**PROBLEM REQUIREMENTS:** Show every line below where "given" appears.

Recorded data
-- Opening Marker --
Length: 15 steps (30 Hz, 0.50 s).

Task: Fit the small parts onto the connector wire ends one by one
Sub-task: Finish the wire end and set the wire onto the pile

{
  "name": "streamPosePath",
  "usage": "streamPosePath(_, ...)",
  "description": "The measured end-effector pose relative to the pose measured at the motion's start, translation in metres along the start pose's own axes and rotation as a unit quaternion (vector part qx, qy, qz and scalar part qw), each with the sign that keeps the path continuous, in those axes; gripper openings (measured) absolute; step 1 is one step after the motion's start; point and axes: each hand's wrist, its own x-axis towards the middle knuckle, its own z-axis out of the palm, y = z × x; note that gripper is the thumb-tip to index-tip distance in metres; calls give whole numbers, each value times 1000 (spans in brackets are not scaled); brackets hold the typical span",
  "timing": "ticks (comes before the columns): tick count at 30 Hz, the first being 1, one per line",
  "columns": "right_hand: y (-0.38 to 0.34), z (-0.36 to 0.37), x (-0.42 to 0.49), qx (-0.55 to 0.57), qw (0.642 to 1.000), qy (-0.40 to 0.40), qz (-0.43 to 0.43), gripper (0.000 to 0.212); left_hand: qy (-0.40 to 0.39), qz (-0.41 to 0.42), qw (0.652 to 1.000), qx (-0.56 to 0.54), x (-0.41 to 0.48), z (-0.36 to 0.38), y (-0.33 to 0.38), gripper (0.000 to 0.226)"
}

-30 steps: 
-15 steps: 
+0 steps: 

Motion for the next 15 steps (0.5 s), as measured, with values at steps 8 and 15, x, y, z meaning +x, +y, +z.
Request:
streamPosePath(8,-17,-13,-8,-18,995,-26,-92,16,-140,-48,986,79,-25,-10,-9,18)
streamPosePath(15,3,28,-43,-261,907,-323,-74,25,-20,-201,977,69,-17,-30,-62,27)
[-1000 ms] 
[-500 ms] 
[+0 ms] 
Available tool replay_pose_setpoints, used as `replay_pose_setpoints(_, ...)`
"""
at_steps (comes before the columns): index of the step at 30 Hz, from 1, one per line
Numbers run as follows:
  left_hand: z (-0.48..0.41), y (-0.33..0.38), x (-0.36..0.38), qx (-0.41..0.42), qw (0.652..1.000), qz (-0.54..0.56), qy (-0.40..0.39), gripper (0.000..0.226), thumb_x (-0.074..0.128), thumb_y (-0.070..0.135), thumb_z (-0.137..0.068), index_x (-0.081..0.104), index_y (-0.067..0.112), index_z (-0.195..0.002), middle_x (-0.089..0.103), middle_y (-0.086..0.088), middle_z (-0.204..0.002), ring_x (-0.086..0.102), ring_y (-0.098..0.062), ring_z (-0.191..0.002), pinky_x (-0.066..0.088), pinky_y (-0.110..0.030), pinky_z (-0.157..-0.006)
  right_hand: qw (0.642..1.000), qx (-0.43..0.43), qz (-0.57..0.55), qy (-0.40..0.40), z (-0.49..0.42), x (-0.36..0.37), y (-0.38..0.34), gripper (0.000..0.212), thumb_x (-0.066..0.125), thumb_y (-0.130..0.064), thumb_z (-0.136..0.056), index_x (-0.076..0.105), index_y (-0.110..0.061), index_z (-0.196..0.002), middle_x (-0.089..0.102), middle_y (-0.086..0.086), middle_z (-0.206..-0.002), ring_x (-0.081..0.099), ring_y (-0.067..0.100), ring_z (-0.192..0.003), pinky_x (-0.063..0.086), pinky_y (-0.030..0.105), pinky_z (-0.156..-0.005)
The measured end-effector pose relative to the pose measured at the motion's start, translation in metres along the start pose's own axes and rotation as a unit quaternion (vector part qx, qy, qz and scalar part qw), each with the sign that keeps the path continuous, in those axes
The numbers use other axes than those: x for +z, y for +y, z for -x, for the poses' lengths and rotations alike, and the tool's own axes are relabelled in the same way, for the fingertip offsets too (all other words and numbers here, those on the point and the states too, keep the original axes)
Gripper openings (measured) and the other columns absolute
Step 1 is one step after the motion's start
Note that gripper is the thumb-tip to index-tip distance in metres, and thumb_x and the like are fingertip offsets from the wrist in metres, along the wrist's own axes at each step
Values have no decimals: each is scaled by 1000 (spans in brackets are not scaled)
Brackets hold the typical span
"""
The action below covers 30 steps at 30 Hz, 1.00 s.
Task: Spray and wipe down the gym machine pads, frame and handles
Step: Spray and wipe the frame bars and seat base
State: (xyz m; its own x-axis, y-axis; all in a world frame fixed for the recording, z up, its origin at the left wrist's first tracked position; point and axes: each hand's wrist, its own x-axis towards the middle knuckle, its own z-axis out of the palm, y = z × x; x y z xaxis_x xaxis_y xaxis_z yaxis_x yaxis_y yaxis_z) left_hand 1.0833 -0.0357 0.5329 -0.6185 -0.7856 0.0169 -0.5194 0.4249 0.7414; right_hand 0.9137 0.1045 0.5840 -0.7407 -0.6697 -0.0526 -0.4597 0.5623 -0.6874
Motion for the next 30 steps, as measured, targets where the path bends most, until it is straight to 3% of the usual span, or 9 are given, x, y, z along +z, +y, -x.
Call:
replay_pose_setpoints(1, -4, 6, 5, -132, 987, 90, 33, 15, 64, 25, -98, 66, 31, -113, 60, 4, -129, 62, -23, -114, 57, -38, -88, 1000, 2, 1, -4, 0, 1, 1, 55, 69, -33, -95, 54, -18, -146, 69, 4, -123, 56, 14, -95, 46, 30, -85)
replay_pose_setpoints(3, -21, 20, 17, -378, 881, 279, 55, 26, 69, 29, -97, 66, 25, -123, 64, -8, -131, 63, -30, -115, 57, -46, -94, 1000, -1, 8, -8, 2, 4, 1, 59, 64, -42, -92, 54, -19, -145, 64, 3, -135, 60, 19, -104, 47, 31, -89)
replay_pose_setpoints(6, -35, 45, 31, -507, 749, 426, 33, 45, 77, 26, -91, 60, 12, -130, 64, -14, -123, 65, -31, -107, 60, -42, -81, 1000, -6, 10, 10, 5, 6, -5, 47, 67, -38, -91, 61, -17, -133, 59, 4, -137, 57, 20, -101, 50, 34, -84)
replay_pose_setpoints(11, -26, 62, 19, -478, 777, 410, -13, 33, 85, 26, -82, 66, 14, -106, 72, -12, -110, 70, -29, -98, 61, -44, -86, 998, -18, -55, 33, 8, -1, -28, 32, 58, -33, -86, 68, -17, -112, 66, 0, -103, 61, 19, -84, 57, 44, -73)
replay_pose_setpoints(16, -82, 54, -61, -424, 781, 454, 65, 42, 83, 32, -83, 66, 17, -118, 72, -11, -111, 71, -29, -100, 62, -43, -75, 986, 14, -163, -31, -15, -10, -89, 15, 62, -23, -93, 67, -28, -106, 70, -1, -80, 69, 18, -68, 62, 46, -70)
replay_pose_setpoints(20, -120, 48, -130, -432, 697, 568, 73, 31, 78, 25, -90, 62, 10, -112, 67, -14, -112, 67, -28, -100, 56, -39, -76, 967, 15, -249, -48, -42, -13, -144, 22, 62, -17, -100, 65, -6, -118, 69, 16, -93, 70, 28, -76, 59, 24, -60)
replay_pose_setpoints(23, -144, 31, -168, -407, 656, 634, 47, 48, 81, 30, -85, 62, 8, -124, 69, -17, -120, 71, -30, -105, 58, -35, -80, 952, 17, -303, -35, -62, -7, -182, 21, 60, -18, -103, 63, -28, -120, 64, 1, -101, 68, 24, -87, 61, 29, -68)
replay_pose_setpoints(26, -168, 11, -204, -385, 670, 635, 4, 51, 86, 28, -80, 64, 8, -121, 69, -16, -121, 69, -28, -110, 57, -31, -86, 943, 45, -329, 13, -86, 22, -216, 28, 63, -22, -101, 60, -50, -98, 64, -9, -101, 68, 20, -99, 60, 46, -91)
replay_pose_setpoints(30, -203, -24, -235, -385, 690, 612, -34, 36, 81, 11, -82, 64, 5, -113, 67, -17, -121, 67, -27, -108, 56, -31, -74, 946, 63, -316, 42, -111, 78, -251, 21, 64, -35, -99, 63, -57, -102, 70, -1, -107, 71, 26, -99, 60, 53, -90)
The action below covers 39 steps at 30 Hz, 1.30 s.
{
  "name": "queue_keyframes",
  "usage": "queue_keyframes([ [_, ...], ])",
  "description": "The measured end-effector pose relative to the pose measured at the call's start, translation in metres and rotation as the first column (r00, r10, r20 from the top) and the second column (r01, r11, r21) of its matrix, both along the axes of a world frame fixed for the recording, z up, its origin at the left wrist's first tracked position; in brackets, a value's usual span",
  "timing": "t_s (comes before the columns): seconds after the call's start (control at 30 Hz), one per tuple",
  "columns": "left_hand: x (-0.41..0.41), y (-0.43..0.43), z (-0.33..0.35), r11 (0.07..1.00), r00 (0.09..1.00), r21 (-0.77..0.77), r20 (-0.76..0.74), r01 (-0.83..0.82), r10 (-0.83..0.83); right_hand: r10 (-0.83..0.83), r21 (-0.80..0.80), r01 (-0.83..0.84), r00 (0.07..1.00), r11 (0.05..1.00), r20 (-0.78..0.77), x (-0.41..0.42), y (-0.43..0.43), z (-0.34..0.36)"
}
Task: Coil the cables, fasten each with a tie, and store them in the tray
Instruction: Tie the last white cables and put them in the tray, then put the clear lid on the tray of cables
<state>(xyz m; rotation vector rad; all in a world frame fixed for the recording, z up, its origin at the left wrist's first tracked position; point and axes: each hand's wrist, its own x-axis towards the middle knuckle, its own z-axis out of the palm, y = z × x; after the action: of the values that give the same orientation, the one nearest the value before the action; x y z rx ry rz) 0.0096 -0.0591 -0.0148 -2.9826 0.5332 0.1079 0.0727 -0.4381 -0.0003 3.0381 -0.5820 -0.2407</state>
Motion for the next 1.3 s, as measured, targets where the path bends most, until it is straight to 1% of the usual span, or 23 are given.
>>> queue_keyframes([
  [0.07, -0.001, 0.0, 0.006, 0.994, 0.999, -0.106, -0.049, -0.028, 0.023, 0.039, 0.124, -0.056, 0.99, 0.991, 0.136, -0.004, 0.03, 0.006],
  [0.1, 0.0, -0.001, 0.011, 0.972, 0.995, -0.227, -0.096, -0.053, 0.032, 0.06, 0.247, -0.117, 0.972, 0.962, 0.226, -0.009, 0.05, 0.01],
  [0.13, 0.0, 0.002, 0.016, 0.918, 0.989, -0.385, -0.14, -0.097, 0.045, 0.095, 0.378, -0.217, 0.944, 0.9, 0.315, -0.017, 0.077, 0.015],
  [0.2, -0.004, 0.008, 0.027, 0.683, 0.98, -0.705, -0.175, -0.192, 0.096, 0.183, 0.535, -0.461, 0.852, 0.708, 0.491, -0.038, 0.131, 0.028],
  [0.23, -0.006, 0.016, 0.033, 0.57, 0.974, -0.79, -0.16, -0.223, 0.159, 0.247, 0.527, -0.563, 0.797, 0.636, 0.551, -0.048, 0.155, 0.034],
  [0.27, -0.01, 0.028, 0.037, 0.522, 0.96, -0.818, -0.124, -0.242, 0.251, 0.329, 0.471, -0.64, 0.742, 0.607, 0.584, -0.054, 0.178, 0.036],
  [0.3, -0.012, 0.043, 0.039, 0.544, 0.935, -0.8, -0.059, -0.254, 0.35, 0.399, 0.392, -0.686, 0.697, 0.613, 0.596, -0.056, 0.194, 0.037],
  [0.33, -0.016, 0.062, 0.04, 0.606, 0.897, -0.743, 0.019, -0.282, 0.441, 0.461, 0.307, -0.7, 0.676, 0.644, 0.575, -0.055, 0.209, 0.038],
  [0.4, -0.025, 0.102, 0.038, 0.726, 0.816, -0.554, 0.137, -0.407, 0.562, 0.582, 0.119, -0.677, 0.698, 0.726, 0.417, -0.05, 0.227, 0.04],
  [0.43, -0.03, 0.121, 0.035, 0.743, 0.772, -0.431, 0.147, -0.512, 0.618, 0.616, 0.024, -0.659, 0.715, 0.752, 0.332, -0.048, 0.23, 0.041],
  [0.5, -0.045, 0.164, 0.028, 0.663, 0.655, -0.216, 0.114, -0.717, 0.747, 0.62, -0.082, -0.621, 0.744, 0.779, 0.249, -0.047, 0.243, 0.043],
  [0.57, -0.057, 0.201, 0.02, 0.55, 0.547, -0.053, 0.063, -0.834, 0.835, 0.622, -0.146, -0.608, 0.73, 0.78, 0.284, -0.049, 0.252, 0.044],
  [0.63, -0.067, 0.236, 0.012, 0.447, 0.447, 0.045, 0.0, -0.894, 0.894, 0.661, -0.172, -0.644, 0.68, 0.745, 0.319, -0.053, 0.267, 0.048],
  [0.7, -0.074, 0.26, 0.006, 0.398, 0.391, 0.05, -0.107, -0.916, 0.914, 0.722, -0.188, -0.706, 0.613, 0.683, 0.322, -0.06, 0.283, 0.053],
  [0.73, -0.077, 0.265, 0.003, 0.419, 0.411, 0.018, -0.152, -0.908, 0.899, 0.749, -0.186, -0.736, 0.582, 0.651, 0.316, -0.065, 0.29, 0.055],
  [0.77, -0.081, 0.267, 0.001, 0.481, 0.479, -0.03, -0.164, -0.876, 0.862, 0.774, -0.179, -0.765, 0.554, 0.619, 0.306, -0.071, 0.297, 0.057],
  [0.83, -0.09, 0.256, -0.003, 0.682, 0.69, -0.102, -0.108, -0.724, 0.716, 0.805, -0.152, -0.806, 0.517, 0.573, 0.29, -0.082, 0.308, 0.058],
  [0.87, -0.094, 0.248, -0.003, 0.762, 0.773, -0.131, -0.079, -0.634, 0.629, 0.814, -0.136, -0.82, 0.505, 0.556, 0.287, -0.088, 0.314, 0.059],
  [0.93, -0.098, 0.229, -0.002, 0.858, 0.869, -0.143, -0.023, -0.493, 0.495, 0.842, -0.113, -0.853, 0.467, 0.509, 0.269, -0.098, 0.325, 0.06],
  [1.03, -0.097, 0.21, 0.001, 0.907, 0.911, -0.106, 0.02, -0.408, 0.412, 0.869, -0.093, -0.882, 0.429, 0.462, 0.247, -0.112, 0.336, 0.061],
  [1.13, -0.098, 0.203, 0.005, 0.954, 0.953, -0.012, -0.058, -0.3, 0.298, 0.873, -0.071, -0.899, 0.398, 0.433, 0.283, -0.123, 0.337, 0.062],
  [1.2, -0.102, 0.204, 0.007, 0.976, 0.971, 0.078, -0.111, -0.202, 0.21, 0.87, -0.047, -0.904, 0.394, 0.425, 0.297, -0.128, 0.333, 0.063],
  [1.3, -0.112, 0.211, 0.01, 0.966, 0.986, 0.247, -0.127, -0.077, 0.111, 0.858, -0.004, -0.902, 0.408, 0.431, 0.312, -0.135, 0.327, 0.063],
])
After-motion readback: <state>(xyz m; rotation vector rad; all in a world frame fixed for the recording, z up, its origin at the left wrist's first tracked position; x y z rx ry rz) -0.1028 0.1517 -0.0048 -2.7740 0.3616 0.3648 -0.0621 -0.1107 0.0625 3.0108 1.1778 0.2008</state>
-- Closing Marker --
**ANSWER AREA:**
Motion for the next 30 steps, as measured, targets where the path bends most, until it is straight to 3% of the usual span, or 9 are given, x, y, z along +z, +y, -x.
Motion for the next 1.3 s, as measured, targets where the path bends most, until it is straight to 1% of the usual span, or 23 are given.

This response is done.